По мосту уходили поредевшие части корпуса, тянулись тыловые и санитарные обозы, грузовые автомобили, сотни разнородных упряжек горожан со скарбом, тысячи беженцев. Иногда возникала толчея, люди в страхе торопились перейти на западный берег, не пропускали повозки и авто, толкались, кричали, ругались, плакали дети. Павловский выставил у моста пикеты, наладил порядок движения, съездив по зубам нескольким особо наглым возчикам. Его эскадрон занял оборону на баррикадах Торговой площади, у здания городской управы. Когда начало смеркаться, по набережной к мосту прорвался конный отряд красных, рубя шашками всех попадавшихся на пути. На мосту началась паника и давка. Люди смели пикеты, толкали друг друга, стремясь пробиться на другой берег, некоторых сбрасывали через перила в воду. Эскадронные пулемётчики перекрёстным огнём остановили атаку красных кавалеристов, а затем Павловский повёл полуэскадрон с шашками наголо в дерзкую, жестокую контратаку. Разгорячённые, озлобленные офицеры рубили красных без жалости, гнали их до самого вокзала, а затем, собрав коней убитых товарищей и вражеских кавалеристов, вернулись к мосту.
Красные открыли огонь из гаубиц по Торговой площади. Снаряды разнесли баррикады, обороняться стало негде, и Павловский отдал приказ уходить за реку. Красные не стали преследовать противника, они даже не стали переходить через мост, опасаясь, что он заминирован. Они не знали приказа полковника фон Нефа не минировать мост, дабы позволить уйти из города всем, кто пожелает.

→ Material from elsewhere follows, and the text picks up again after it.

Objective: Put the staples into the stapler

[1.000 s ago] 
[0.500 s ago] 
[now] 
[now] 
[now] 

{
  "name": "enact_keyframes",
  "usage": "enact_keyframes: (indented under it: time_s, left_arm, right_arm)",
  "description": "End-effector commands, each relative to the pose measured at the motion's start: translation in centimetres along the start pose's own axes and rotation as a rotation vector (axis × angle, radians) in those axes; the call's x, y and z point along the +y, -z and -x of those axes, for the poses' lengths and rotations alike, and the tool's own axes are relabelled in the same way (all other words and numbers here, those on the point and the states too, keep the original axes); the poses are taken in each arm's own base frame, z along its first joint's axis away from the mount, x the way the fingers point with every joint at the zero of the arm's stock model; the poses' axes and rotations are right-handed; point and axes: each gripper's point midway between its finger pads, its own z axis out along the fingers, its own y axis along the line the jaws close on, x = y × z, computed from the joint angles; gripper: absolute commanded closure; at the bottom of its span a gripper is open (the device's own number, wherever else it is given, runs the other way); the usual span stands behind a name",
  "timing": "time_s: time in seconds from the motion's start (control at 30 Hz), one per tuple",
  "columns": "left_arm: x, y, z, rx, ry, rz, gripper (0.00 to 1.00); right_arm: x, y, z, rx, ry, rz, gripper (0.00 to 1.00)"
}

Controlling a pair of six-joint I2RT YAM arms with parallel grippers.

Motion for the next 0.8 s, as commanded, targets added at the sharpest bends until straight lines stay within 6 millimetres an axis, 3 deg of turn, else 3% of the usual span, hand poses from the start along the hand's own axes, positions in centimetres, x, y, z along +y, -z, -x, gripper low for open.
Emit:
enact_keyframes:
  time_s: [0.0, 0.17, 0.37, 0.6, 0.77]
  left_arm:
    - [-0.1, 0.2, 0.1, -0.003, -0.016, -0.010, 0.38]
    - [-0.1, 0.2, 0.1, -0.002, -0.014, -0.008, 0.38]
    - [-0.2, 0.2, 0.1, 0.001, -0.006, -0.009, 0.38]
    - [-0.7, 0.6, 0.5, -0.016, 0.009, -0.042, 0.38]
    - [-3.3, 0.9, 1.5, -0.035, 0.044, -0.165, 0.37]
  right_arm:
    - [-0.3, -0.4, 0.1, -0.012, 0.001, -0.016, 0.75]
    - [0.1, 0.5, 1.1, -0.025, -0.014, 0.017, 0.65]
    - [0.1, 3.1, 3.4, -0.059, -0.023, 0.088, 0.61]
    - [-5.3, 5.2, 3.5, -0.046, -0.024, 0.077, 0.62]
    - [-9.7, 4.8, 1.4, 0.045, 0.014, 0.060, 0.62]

Павловский организовал боевое охранение и увёл остатки эскадрона за город, на их старую базу. Выставили караулы, в нетопленных флигелях перевязали раненых, напоили и накормили коней, поужинали, чем Бог послал, и, мертвецки уставшие, повалились спать. Сидя вместе с поручиком Костылёвым у жарко натопленной буржуйки и прихлебывая из оловянной солдатской кружки горький горячий чай, Павловский мысленно крыл на чём свет стоит всех генералов, так и не сумевших за полгода сформировать полнокровный корпус и организовать наступление на красных. Теперь они, русские офицеры, поверившие в идею Белого движения, вновь беспорядочно отступали, но уже не в Россию, а в неприветливую чужбину. Костылёв спросил:
– Что делать-то будем, Сергей Эдуардович? Там, в Латвии, нас ведь никто не ждёт.
Павловский молчал. «Это тебя никто не ждёт, – думал он, – а меня точно ждёт виселица, пуля в лучшем случае». Он впервые испугался за свою судьбу, понимая, что новые власти Латвии наверняка завели на него дело за прошлогодние художества на латгальском хуторе, свидетелей-то остались десятки.
– Будем до конца выполнять приказ и свой долг. – Что он еще мог сказать?
Чрезвычайный комиссар Псковского участка фронта Я. Ф. Фабрициус 26 ноября 1918 года направил председателю Совнаркома В. И. Ленину телеграмму: «Вчера вечером, 25 ноября с. г. в 16 часов 30 минут, доблестными красноармейскими частями Торошинского участка с боя взят Псков. Белогвардейские банды при дружном натиске наших частей разбежались. В городе приступлено к восстановлению советской власти!»